A little more than 100 hundred years ago, the lake sturgeon was the biggest predator in the Great Lakes.
The filter-feeding fish can grow up to eight feet long, 300 pounds and can live from 55 to 150 years, according to Michigan Sea Grant. Lake sturgeons are the oldest and largest fish in the Great Lakes.
European settlers who came to the Great Lakes region recorded such a large sturgeon population that the fish were known to capsize fishing boats.
By the mid-1800s, sturgeons were discovered to be highly profitable as their meat and eggs could be processed into a delicacy and sturgeon swim bladders could be turned into isinglass, a gelatin used in making beer and wine.

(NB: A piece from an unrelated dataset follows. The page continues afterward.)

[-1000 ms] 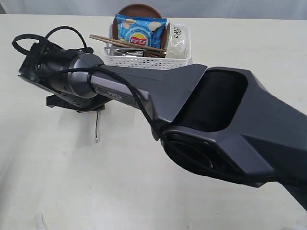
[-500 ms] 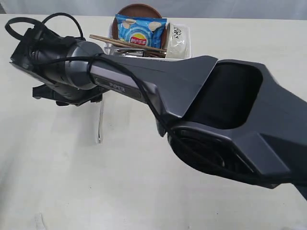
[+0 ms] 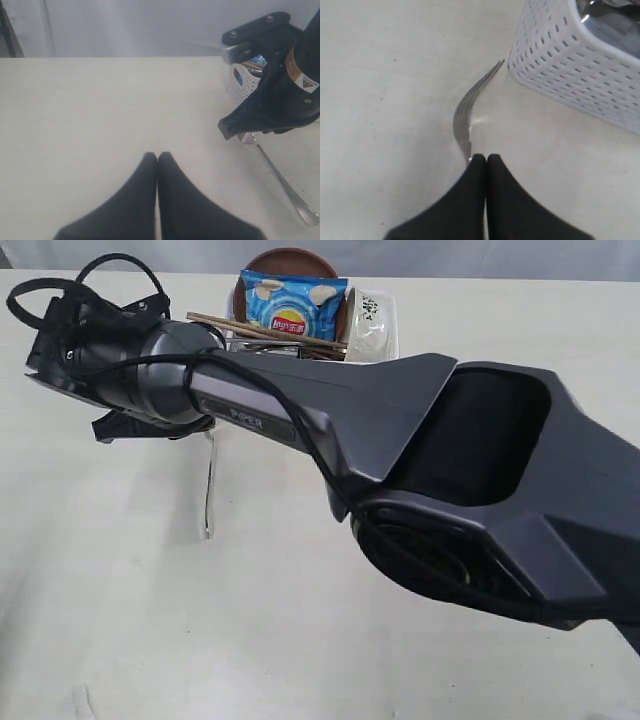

However, due to this high demand, the population dwindled, and by 1928, the total Great Lakes sturgeon harvest hit only about 2,000 pounds.
The lake sturgeon has been decimated due to over-fishing and habitat intervention. The fish is currently listed as threatened, and methods are being created to help save the disappearing lake sturgeon.
Michigan prohibits lake sturgeon fishing and closely regulates sturgeon sport fishing. Restoration efforts to improve sturgeon habitats are underway by volunteers in the Michigan area.
On Oct. 6, the Toledo Zoo and and several partnering organizations released 3,000 young lake sturgeons into the Maumee River to help flare the population numbers back up, according to a Toledo Zoo press release. Additional fish released from the USFWS National Fish Hatchery in Genoa, Wisconsin, contributed to the 3,000 released sturgeons.
The Great Lakes Fish and Wildlife Restoration Act Grants Program and the U.S. Fish and Wildlife Services provided the Toledo Zoo with grants to “construct a modular facility on Zoo-owned property near the Maumee River to hatch and rear the fish.”
Lake sturgeons reach adulthood after about 15 years, and the zoo hopes that with its aid, the released sturgeons can revive the small and scattered population.
Maintaining the population isn’t as easy as it sounds.
The current lampricide being pumped into rivers to kill sea lamprey larvae actually targets juvenile lake sturgeons as well, said Michael Wagner, an aquatic ecologist and associate professor at Michigan State University.
To give the lake sturgeon a fighting chance, lampricide methods need to be changed to either more natural methods using sea lamprey odor manipulation or a different chemical compound used to kill larvae.